Factors That Can Trigger OSA
In addition to smokers, you can also be at increased risk of developing obstructive sleep apnea if you have:
- Excessive weight. White visceral fat can accumulate in the tissues that surround the upper airway thus narrowing it.
- Inherited narrow airways. Some people have enlarged tonsils or adenoids since birth, which may narrow the airways even more.
- Family history of sleep apnea. If your relatives suffered from obstructive sleep apnea, you obviously are at higher risk.
- Retrognathia. This is a condition in which your lower jaw is shorter than the upper, which increases the risk for tongue collapse.
Alcohol can also have an adverse effect on palate muscles causing them to relax uncontrollably. It is recommended that you reduce or completely stop drinking alcoholic beverages during the apnea treatment.
Most Common Obstructive Sleep Apnea Complications
Long-term sleep disruption during apnea can significantly affect your health. Here are some of the main complications that can be experienced:
- Excessive drowsiness and constant fatigue. These are the symptoms accompanying different sleep disorders (i.e. narcolepsy), and they are very dangerous. A person may get a sleep attack while driving or working with machinery and get severe injuries or even die.

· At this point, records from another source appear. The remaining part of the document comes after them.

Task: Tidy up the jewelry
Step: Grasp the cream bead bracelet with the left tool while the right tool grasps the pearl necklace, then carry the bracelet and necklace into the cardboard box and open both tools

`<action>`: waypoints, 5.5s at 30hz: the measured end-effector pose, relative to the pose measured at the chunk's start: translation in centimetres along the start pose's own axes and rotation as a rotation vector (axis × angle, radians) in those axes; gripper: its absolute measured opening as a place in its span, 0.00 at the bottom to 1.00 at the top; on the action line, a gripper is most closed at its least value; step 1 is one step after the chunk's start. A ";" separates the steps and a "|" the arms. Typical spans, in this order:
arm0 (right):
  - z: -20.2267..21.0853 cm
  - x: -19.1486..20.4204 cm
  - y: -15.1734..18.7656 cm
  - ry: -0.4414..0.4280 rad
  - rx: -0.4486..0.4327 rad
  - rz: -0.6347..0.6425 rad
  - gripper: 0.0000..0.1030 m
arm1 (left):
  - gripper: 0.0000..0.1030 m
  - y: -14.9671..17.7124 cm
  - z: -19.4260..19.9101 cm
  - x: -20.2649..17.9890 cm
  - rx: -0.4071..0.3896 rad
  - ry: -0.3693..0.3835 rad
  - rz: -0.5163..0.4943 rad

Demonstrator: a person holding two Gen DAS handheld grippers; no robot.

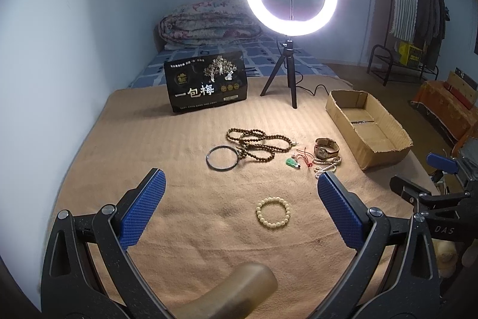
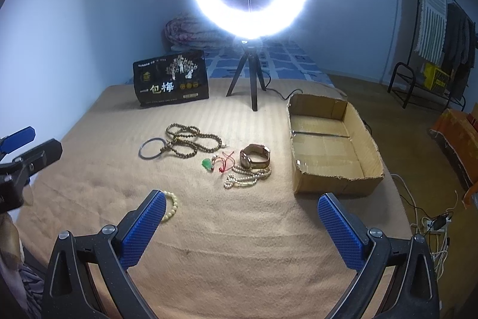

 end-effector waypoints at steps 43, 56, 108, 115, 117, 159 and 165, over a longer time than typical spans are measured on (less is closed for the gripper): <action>-18.8 0.8 -2.8 -0.185 0.364 0.176 0.61 | 0.44 5.7 -18.7 1.3 0.598 0.224 0.145; -22.6 1.3 -2.8 -0.132 0.413 0.212 0.74 | 0.34 5.9 -20.7 1.0 0.634 0.234 0.169; -10.2 -4.6 -11.3 -0.189 0.072 0.004 0.05 | 0.05 -3.5 -15.2 -3.7 0.329 0.370 0.146; -9.6 -7.7 -12.0 -0.152 0.042 -0.037 0.05 | 0.05 -5.9 -15.2 -7.7 0.291 0.453 0.121; -9.7 -9.0 -12.0 -0.138 0.040 -0.059 0.05 | 0.05 -6.5 -15.5 -8.8 0.283 0.468 0.115; -16.4 -19.6 -8.0 0.008 0.194 -0.161 0.39 | 0.36 -8.5 -30.0 -23.1 0.369 0.458 -0.060; -16.3 -19.3 -7.9 0.021 0.194 -0.149 0.51 | 0.36 -8.5 -29.7 -22.4 0.363 0.431 -0.058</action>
Point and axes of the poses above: each gripper's, at about its wrist camera, not at the fingertips, and z roughly against the way its jaws point, x to its left, y to its underside, the point moved 1 cm from there along -z, roughly the way its jaws point, and after that the axes turned 4 degrees about y, right-handed, at the moved point
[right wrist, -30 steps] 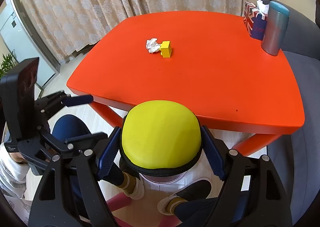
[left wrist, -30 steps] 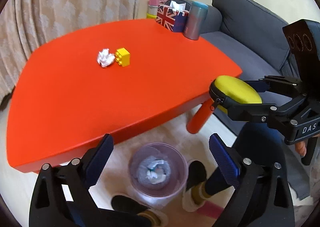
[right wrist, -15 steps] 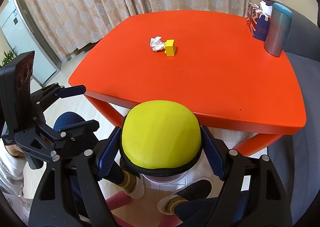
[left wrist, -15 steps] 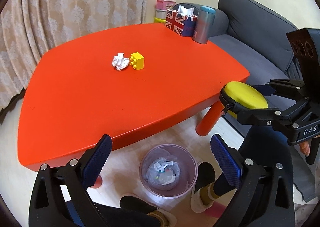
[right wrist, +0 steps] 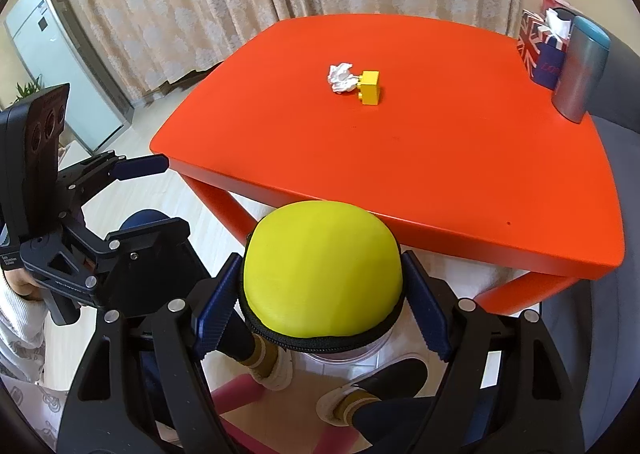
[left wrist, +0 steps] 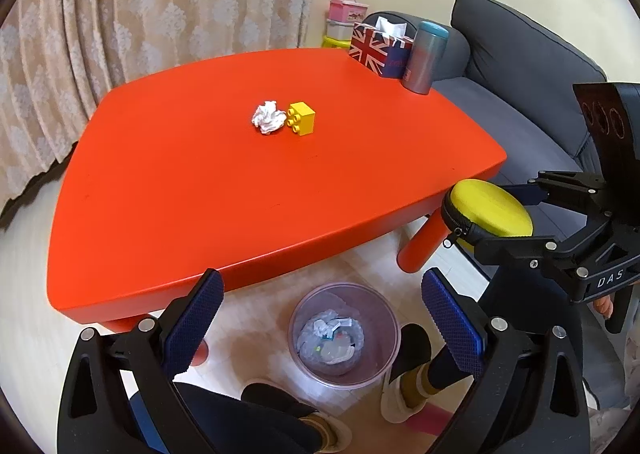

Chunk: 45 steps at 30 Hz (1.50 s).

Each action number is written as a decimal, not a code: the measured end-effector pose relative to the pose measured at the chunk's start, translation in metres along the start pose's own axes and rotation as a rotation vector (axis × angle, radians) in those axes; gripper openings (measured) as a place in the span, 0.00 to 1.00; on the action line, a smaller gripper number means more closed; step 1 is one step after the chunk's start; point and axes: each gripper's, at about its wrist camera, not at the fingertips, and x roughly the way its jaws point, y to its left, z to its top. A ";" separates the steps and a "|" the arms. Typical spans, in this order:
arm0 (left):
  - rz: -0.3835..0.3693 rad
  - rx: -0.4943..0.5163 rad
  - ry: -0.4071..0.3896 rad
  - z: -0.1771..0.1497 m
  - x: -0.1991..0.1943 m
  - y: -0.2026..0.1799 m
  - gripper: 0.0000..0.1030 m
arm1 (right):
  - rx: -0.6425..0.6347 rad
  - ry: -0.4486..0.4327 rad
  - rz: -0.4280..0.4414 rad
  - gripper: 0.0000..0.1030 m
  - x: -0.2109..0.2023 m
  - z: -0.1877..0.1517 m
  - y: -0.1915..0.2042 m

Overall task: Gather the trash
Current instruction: 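Open the right gripper to drop the yellow zip case into the bin, then move both grippers back over the table toward the remaining tissue and yellow block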

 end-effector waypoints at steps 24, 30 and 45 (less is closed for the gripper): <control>-0.007 -0.013 0.021 0.002 0.007 0.004 0.93 | 0.042 -0.010 -0.029 0.94 0.005 0.001 -0.011; -0.009 -0.011 0.023 0.004 0.008 0.004 0.93 | 0.050 -0.013 -0.029 0.94 0.001 0.003 -0.014; 0.005 -0.015 0.009 0.043 0.017 0.023 0.93 | 0.041 -0.060 -0.053 0.94 -0.001 0.063 -0.029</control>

- Cardiovascular problems. Pauses in breathing create hypoxia and increase blood pressure, which is extremely negative for vascular health. Moreover, prolonged sleep apnea can lead to a heart attack or stroke.
- Hormonal problems. Prolonged sleep-deprivation is one of the causes of obesity, diabetes, and other hormonal disorders.
- Surgery complications. Sleep apnea can be a negative obstacle for anesthesia implementation. Moreover, your condition may worsen after awakening because drugs used for anesthesia typically inhibit the respiratory center.
Finally, loud and constant snoring negatively affects your partner’s sleep, too. In some cases, this might even end a relationship.
The Main Parts of Obstructive Sleep Apnea Treatment You Should Know
It is impossible to completely cure sleep apnea, but it is possible to ensure rejuvenating sleep by preventing the airway blockage.
This can be achieved in the following ways:
- Positive air pressure therapy. This can be implemented by using BiPAP and CPAP machines.
- Positioning therapy. The worst sleeping position for people with apnea is lying flat on their back. To reduce the symptoms, special wedge-shaped pillows or adjustable base beds are often used, as they create an incline of the upper part of the body, which prevents the airway from closing.
- Surgery. Uvulopalatopharyngoplasty removes excess palate tissues and enlarged tonsils, expanding the airway and reducing the manifestations of apnea.
- Tracheostomy. Another way to help a person with apnea, tracheostomy is when a hole is created in the trachea to alleviate breathing. However, it’s the last line treatment, so it is used when other treatments have not given proper relief.
- Lifestyle changes. Weight loss, quitting smoking and alcohol, as well as moderate physical activity usually provide excellent comprehensive support for targeted apnea therapy.